Niagara Falls – Nature Trumps Tackiness

I sat on the porch of the B&B sipping tea and studying the map.  Three days left to tour Canada and the rainy, misty weather had thrown a monkey wrench in my plans.  A plan that had seemed so brilliant …a masterful route visiting the best of the quaint villages along the St Lawrence Seaway on our way to a few days in Ottawa.  I just drew an imaginary line through my plan for the day; taking the ferry across to a nature preserve island.  We had already worn our foul weather gear the past two days and now the fog had rolled in with a light mist.  How to maximize our limited time in these weather conditions?
A promise is a promise.  I had promised Glen that this trip would be relaxing.  We would NOT go tearing all around the country at warp speed trying to see and do too much.  But considering the weather this new plan might now hold better sway. 
Laying out the map with a smile and refilling Glen’s tea I said,  “Did you know we are only four and a half hours from Niagara Falls?  And it is supposed to be way better on the Canadian side?  Like, doubly better according to the guide book. ”   
That is how we found ourselves barreling at warp speed on a very long daytrip ( is four and a half hours each way still in the day-trip category? )  to see Niagara Falls. 
The Canadian side had WAY more cascade.  And kitsch!
Things weren’t looking too swell as we entered the town of Niagara; a mini-Las Vegas w towering hotels and casino towers right along the Falls.  Tacky carnival looking stalls and food emporiums were further up the hill with larger than life ice cream cones and foot long hot dogs promising to smartly separate fools from their money.  This wasn’t looking so bueno as we say in Arizona.  But as we approached Horseshoe Falls on shaky legs, too cramped from the long drive, everything kitsch faded in the mist.  The roar of the cascade grew deafening.  With Niagara Falls, nature trumps tackiness, gallon after cascading gallon, day after day.  Niagara Falls is one of those tourist activities that can’t possibly live up to its reputation but somehow just manages it.
And as we stood there mesmerized by the roar I began to get it.
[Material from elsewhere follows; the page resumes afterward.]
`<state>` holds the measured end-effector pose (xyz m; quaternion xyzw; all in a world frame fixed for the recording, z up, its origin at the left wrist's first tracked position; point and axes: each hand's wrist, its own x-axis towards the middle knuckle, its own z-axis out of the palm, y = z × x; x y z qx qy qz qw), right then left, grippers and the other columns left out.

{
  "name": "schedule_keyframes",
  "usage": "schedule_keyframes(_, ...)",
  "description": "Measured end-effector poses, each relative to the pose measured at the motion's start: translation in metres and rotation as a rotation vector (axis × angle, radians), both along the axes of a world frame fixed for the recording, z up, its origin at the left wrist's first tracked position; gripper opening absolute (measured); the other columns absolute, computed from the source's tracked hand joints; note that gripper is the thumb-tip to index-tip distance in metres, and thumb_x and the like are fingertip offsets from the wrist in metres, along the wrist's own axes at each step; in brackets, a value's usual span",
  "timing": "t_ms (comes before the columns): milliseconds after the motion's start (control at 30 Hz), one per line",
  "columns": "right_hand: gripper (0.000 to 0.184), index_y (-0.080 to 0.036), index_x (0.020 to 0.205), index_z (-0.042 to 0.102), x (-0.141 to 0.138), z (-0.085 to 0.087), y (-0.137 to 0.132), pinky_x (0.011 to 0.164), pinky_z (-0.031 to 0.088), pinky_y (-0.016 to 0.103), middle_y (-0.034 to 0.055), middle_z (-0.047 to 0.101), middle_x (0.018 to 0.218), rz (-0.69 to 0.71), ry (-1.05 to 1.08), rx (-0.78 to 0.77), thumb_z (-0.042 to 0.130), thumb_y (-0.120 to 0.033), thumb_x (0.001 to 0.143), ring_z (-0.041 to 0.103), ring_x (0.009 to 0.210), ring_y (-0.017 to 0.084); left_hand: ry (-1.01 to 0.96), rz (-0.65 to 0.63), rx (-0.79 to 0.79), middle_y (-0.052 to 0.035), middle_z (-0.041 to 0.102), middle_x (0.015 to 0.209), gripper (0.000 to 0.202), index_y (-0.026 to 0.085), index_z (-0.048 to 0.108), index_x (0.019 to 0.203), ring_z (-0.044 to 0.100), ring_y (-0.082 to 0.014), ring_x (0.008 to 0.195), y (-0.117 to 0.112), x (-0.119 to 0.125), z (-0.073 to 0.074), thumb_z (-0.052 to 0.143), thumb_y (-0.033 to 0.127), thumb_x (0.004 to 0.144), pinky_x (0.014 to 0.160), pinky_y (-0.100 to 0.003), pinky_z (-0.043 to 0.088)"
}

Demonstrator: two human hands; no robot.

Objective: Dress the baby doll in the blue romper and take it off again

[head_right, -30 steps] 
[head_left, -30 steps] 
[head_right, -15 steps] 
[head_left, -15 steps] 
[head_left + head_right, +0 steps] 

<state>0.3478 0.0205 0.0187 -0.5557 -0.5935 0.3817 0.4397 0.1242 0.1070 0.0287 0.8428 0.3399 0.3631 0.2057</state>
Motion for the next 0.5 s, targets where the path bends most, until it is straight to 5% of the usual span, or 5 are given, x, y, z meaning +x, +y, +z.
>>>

To feel the bone-rattling power of all that cascading water up close is to understand the awesome natural wonder that is Niagara Falls. Thoroughly drenched, chilled and road cranky, Glen and I felt small and mortal, once again in Natures (with a big N) thrall.  This is perhaps the real point of visiting the Falls, to put nature and mankind in proper perspective.

Glen’s ponders our 9 hour drive for a 30 minutes Niagara Falls experience.